Lake Faunas through Time

In 2003, Dr. Park Boush initiated a database project to examine how clades of organisms invaded continental ecosystems via estuaries through geologic time.  The examination of records of clade invasions through time suggests that an “estuary effect” created a gateway or filter through which faunas invaded the continental realm.  Since discovering and documenting this phenomenon, Dr. Park Boush on the role of osmoregulation within specific clades such as mollusks, ostracodes, conchostracans and fish, in their adaptation from marine to freshwater conditions, which will allow her to better understand how and why clades radiated after invading the continental realm, and may provide clues about modern diversity patterns.

Modern Hydrochemistry and Seasonality in Southwestern Angola

Reconstructing past climate using lake sediments is benefitted from an understanding of the modern lake processes including where the water comes from (i.e. surface water, precipitation, ground water), the water’s chemical composition, and possible seasonal changes in water chemistry. This project attempts to understand seasonal changes in hydrochemistry in southwestern Angola in order to reconstruct historic changes in hydrochemistry. This project represents a collaboration between archaeologists, hydrochemists, micropaleontologists, and climatologists at the University of Connecticut, the University of Tübingen in Germany, and the Universidade Mandume Ya Ndemufayo in Angola to use geochemistry, hydrochemistry, meteorology, speleology, and micropaleontology to understand more about seasonality, hydrochemistry, and climate in southwestern Angola. This preliminary project represents the first steps for larger climate projects spanning deeper into the Holocene, but also provides extremely practical teaching opportunities for local, Angolan students to learn more about field techniques and water quality. This extremely collaborative project aims to decipher climate and hydrochemistry in southwestern Angola while focusing on increasing field skills for local geology undergraduates. 

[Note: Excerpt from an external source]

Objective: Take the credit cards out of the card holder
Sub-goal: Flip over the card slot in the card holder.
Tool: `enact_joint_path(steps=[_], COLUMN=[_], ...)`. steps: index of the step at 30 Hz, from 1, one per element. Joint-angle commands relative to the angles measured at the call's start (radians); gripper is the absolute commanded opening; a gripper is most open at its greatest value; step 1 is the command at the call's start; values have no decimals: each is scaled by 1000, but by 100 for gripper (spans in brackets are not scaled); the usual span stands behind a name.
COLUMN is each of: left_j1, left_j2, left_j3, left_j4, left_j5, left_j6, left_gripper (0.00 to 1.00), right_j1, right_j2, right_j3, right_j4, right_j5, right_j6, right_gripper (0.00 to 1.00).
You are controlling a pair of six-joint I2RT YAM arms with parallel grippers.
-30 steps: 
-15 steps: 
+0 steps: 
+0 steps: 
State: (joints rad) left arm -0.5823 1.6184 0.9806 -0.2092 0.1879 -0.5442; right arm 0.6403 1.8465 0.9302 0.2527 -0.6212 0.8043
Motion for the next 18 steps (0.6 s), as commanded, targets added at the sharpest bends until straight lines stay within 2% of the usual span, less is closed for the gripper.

Mesozoic Moenave Formation

The Park Boush lab has been working with Dr. Celina Suarez at The University of Kansas and Dr. James Kirkland at the Utah Geological Survey to investigate an ostracod fauna from lacustrine sediments of the Lower Jurassic (Hettangian) Whitmore Point Member of the Moenave Formation, well known for its rich, Late Triassic?–Early Jurassic fossil record. Five ostracod species, all belonging to the Suborder Darwinulocopina, were identified from sediments of probable Early Jurassic (Hettangian) age: Suchonellina globosa, Suchonellina liassica, Prasuchonella? sp. 1, Whiplella sp. 1 and Whiplella? sp. 2. The diversity and composition of the Whitmore Point Member ostracod fauna is in sync with previous interpretations about the paleoenvironments of Lake Dixie and nearby paleoenvironments as shallow lakes, where darwinulid species survived probably by asexual reproduction by parthenogenesis. The Lake Dixie region, in its geographical and climatic isolation, may represent the last dawn of darwinulid dominance in freshwater environments before the Late Jurassic diversification of the cypridocopine/cytherocopine modern ostracods.